Clearly, therefore, the declaration of the transaction as a pacto de retro sale will not, under the circumstances, entitle respondents to the right of repurchase set forth under the third paragraph of Article 1606 of the Civil Code.

WHEREFORE, in view of all the foregoing, the instant petition is GRANTED and the January 14, 2001 Order of the Regional Trial Court of Dumaguete City, Branch 41, in Civil Case No. 8148, is REVERSED and SET ASIDE.

SO ORDERED.

Davide, Jr., C.J., (Chairman), Puno, Kapunan, and Pardo, JJ., concur.



[1] Issued by Judge Araceli S. Alafriz (Annex “A”, Rollo, p. 28).

[2] Covered by Transfer Certificate of Title Nos. 14321-14337 and located in Daro and Bantayan, Dumaguete City (See Annex “D”, Rollo, p. 133).

[3] Annex “E”, Rollo, p. 136.

[4] Annex “D”, Rollo, p. 133.

[5] Annex “C”, Rollo, p. 129.

[6] 26 SCRA 189 (1968).

[7] Penned by Judge Jesus L. Tabilon (Annex “B”, Rollo, pp. 45-46).

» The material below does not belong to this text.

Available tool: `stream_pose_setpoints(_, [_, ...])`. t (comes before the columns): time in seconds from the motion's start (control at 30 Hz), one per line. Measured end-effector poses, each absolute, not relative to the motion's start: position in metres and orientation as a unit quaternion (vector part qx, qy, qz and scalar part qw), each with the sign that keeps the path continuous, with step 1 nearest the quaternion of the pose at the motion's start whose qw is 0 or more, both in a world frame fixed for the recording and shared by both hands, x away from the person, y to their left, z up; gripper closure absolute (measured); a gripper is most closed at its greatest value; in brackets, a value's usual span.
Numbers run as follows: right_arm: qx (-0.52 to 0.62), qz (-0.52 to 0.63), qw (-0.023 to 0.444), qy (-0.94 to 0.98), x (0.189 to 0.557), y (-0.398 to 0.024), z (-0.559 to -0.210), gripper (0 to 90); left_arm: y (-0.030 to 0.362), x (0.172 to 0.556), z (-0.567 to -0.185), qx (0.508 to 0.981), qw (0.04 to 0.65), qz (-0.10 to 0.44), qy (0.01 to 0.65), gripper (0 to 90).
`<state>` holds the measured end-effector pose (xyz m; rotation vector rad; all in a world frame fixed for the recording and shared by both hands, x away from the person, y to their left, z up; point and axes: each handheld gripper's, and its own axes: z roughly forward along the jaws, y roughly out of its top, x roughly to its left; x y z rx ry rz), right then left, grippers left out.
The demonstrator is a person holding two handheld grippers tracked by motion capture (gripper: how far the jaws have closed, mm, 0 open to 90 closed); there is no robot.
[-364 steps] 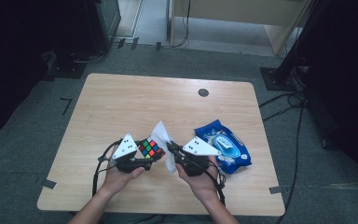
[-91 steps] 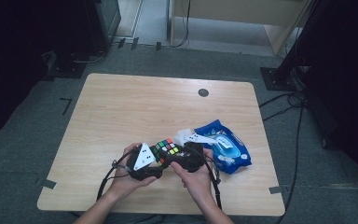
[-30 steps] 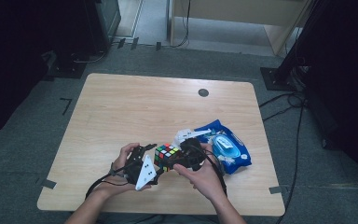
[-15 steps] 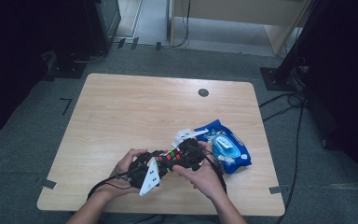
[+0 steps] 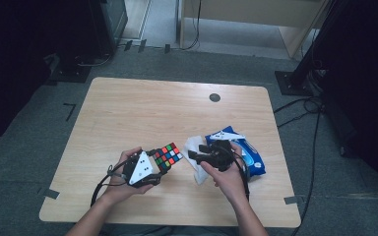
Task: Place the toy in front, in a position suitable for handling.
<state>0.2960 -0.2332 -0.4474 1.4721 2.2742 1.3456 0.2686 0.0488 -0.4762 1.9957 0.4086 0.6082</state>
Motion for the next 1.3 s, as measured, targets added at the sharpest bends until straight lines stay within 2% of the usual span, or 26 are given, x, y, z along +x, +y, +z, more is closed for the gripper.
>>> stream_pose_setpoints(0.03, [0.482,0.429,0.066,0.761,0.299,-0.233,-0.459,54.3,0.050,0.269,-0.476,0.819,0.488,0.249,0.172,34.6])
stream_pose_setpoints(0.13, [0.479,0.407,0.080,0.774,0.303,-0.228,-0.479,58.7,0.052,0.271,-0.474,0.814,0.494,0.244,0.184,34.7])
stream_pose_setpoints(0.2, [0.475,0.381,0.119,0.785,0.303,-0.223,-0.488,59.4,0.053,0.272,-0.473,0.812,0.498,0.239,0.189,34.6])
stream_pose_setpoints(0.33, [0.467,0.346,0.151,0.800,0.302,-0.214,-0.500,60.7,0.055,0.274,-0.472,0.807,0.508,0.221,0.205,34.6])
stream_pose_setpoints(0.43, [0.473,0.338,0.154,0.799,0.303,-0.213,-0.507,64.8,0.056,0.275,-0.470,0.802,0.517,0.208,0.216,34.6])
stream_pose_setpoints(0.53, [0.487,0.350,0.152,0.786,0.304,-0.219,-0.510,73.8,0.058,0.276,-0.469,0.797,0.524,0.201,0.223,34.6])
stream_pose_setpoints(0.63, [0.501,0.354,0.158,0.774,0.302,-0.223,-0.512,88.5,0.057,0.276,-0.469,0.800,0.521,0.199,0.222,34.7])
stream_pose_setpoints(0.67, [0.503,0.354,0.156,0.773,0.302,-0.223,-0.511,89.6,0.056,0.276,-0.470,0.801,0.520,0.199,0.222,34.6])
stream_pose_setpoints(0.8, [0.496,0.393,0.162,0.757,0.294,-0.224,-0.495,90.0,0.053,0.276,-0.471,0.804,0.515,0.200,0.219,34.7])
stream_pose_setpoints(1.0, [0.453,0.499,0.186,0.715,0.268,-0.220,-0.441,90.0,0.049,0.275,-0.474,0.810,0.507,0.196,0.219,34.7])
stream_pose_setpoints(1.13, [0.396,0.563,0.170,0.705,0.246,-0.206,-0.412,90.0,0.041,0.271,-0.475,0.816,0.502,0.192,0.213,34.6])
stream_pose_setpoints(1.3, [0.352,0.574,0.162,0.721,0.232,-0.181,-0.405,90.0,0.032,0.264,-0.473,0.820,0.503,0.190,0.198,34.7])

[8] Second Division, composed of Associate Justices Vicente V. Mendoza (chairman and ponente), Jesus M. Elbinias (member), and Lourdes K. Tayao-Jaguros (member).

[9] Annex “C”, Rollo, p. 60 (Dated December 15, 1993).

[10] Annex “E”, Rollo, p. 63.

[11] Annex “F”, Rollo, p. 64.

[12] Annex “G”, Rollo, p. 68.

[13] Annex “H”, Rollo, p. 70.

[14] See Annex “I”, Rollo, p. 72.

[15] 206 SCRA 244 (1992).

[16] Ibid., citing Felicen, Sr. v. Orias, 156 SCRA 586 (1987).